The only problem with this is if the library expects the config file to be called something specific, or to be in a specific place. That shouldn't be the case, but if it is would have to be worked around by copying your test file to the expected location.
And don't worry about lots of tests cluttering your project up, if they are tucked away in a tests directory then they won't bother anyone.
Part 1.
As Richard suggested, I'd take a look at the CPPUnit test framework. That will drive the location of your test framework to a certain extent.
Your tests could be in a parallel directory located at a high-level, as per Richard's example, or in test subdirectories or test directories parallel with the area you want to test.
Either way, please be consistent in the directory structure across the project! Especially in the case of tests being contained in a single high-level directory.
There's nothing worse than having to maintain a mental mapping of source code in a location such as:
/project/src/component_a/piece_2/this_bit
and having the test(s) located somewhere such as:
/project/test/the_first_components/connection_tests/test_a
And I've worked on projects where someone did that!
What a waste of wetware cycles! 8-O Talk about violating the Alexander's concept of Quality Without a Name.

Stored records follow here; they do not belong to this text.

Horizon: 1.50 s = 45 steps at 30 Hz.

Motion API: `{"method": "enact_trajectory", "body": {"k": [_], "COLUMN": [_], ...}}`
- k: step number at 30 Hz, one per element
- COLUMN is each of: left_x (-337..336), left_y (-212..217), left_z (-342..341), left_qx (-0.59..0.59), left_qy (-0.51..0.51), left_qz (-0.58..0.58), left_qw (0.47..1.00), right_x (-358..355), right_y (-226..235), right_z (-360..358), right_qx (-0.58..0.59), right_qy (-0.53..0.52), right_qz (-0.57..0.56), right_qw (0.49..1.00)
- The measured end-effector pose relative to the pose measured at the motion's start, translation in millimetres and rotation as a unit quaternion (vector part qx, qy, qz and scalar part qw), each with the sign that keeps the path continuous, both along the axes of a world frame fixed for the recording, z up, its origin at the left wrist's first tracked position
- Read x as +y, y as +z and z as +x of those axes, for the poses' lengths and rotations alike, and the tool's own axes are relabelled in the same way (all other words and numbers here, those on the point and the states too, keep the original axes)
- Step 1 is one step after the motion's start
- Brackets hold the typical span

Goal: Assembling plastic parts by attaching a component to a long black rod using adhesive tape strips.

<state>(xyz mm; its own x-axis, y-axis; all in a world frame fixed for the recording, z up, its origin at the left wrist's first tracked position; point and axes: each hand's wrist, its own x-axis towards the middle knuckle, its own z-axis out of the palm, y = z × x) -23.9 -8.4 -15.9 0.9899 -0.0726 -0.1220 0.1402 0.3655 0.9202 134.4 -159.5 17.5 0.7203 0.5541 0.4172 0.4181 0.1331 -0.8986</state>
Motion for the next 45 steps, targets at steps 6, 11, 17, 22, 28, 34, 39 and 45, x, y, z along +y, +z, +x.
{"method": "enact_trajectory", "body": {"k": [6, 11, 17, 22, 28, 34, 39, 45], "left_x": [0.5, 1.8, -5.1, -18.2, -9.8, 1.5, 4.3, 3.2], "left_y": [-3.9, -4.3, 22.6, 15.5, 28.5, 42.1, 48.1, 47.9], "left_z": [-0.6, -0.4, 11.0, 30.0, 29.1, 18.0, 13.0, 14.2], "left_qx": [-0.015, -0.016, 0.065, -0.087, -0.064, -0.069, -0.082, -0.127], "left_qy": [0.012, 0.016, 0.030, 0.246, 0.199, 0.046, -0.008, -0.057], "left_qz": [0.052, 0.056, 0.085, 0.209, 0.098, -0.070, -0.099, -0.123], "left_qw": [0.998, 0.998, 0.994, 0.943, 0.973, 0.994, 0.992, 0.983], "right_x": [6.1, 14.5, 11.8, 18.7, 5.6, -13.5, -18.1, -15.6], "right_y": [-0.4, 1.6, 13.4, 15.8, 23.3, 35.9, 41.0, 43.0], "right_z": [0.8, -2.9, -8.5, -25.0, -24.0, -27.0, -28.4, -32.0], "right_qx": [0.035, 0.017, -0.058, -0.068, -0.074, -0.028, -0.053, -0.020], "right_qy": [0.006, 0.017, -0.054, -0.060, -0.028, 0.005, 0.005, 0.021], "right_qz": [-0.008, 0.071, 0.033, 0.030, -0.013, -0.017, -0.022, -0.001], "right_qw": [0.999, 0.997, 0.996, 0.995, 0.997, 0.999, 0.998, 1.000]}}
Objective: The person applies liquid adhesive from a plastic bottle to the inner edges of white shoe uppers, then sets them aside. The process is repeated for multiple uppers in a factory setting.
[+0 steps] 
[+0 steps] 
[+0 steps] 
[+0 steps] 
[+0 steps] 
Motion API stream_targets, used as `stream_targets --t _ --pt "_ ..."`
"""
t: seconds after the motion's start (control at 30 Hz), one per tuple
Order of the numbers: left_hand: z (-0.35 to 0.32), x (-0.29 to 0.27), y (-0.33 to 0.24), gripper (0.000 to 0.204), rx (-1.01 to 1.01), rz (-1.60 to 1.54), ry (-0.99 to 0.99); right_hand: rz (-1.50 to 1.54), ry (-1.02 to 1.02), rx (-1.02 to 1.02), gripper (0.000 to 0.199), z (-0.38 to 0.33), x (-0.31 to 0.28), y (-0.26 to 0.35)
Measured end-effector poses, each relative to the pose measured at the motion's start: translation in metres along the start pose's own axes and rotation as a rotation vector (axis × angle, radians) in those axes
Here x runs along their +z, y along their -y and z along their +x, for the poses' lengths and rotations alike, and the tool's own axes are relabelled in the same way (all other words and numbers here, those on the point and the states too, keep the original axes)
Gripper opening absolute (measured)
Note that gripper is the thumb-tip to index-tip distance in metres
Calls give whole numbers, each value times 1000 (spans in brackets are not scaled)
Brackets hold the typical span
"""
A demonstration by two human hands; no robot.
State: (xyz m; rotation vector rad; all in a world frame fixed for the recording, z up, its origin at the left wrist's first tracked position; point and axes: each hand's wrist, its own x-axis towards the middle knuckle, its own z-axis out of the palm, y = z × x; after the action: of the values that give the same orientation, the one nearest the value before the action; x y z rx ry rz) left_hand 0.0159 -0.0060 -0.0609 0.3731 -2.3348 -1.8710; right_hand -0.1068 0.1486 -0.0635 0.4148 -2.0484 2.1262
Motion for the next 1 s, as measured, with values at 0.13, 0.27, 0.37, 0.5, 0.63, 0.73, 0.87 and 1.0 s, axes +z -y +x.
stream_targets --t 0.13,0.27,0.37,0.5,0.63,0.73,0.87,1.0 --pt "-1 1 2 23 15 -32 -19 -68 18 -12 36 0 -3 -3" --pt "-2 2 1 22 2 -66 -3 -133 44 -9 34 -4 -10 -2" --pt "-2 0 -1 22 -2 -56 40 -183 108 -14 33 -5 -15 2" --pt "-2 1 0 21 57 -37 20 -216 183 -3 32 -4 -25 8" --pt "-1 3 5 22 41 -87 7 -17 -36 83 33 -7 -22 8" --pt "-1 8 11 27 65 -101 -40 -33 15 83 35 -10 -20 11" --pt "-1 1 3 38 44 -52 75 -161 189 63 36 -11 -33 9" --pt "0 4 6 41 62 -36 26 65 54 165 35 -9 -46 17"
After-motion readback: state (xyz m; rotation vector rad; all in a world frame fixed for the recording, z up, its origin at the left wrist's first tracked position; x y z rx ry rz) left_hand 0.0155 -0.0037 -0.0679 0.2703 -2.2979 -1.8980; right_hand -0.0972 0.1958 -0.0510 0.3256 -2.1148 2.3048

Much better is having your tests consistently located w.r.t. location of the source code under test:
/project/test/component_a/piece_2/this_bit/test_a
Part 2
As for the API config files, make local copies of a reference config in each local test area as a part of the test env. setup that is run before executing a test. Don't sprinkle copies of config's (or data) all through your test tree.
HTH.
cheers,
Rob
BTW Really glad to see you asking this now when setting things up!
In some tests I have done, I have actually used the test code to write the configuration files and then delete them after the test had made use of the file. It pads out the code somewhat and I have no idea if it is good practice, but it worked. If you happen to be using boost, then its filesystem module is useful for creating directories, navigating directories, and removing the files.

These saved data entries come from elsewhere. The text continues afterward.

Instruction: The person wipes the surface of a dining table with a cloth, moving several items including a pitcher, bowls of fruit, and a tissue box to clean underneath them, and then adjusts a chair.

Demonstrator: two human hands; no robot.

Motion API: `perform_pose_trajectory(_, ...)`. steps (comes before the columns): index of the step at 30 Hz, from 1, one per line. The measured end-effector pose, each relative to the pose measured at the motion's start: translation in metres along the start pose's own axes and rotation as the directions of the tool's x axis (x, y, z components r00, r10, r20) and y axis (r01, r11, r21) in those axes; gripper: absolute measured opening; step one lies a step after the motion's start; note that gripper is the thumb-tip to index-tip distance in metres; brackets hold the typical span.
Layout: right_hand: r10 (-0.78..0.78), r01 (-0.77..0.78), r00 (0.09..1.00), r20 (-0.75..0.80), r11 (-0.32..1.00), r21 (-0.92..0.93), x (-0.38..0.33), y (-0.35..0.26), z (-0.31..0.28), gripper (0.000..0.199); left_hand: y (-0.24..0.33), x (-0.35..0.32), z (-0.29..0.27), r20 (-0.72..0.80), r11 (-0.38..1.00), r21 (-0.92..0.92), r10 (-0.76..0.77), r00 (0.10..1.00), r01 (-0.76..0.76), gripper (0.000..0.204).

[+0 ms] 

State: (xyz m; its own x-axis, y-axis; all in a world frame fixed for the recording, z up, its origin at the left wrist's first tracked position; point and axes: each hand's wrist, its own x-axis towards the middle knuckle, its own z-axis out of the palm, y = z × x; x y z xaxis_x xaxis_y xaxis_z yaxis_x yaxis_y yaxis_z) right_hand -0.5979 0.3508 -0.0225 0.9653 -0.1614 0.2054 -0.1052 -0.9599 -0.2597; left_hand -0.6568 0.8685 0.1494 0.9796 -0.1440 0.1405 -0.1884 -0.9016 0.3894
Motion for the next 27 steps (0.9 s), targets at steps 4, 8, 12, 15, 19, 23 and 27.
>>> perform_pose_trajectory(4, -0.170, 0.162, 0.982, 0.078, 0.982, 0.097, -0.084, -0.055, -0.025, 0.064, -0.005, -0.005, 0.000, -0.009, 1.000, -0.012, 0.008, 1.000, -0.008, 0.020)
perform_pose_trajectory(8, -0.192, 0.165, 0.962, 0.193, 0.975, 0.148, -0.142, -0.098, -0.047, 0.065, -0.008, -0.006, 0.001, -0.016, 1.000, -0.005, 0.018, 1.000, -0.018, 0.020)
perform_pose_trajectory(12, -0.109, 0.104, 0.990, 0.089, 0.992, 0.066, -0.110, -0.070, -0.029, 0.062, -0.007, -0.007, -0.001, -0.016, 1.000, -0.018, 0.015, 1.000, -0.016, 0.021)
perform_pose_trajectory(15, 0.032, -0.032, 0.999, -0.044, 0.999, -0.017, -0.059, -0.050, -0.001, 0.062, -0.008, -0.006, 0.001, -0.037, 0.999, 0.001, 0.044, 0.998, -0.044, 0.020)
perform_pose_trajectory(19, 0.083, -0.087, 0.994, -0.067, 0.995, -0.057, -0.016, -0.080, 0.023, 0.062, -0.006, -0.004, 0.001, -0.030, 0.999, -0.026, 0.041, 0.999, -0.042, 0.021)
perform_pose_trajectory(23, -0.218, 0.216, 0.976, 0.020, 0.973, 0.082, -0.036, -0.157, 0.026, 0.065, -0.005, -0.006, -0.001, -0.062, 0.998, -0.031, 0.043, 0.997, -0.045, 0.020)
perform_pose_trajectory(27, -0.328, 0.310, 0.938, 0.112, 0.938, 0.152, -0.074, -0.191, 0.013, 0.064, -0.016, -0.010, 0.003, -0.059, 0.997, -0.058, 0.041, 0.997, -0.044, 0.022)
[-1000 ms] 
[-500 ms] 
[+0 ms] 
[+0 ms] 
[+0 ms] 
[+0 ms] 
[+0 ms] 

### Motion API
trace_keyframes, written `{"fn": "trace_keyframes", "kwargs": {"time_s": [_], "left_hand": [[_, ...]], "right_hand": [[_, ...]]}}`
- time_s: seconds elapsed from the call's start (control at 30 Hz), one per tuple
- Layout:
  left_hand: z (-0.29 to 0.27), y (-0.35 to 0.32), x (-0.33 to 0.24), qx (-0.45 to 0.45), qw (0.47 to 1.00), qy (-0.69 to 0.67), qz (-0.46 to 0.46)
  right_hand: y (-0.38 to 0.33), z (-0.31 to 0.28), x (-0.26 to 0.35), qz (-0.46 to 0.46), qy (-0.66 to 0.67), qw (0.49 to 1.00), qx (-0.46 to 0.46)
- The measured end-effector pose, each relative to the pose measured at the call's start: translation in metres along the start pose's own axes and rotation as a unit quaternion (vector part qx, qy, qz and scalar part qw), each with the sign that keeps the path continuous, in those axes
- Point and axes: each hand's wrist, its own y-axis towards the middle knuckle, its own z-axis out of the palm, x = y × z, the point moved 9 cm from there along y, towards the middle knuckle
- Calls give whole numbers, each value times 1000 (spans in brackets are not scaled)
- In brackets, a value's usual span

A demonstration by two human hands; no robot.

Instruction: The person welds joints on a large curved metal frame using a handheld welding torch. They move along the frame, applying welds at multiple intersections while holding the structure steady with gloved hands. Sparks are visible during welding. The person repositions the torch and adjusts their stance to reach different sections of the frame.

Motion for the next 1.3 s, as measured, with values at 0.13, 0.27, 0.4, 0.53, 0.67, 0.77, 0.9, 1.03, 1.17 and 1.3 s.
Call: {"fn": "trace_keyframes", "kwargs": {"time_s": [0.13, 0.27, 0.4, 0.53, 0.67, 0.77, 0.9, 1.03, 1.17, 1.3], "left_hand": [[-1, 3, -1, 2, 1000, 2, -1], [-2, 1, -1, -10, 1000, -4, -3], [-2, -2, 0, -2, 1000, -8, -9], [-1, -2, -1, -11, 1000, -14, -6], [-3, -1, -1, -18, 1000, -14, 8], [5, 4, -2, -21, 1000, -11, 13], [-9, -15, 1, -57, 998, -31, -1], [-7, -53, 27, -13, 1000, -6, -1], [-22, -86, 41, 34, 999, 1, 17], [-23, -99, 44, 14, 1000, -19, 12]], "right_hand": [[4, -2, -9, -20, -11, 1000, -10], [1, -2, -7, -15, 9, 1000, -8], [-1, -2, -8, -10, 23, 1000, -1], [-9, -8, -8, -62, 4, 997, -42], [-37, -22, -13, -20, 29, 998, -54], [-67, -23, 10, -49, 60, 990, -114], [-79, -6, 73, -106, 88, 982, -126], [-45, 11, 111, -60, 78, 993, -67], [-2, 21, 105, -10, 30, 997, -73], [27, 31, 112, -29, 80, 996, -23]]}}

I agree with what #Richard Quirk said, but also you might want to make your test suite class a friend of the class you're testing and test its private functions.
For things like this I always have a small utility class that will load a config into a memory buffer and from there it gets fed into the actually config class. This means the real source doesn't matter - it could be a file or a db. For the unit-test it is hard coded one in a std::string that is then passed to the class for testing. You can simulate currup!pte3d data easily for testing failure paths.
I use UnitTest++. I have the tests as part of the src tree. So:
solution/project1/src <-- source code
solution/project1/src/tests <-- unit test code
solution/project2/src <-- source code
solution/project2/src/tests <-- unit test code
Assuming that you have control over the design of the library, I would expect that you'd be able to refactor such that you separate the concerns of actual file reading from interpreting it as a configuration file:
class FileReader reads the file and produces a input stream,
class ConfigFileInterpreter validates/interprets etc. the contents of the input stream
Now to test FileReader you'd need a very small number of actual files (empty, binary, plain text etc.), and for ConfigFileInterpreter you would use a stub of the FileReader class that returns an input stream to read from. Now you can prepare all your various config situations as strings and you would not have to read so many files.
You will not find a unit testing framework worse than CppUnit. Seriously, anybody who recommends CppUnit has not really taken a look at any of the competing frameworks.
So yes, go for a unit testing franework, but do not use CppUnit.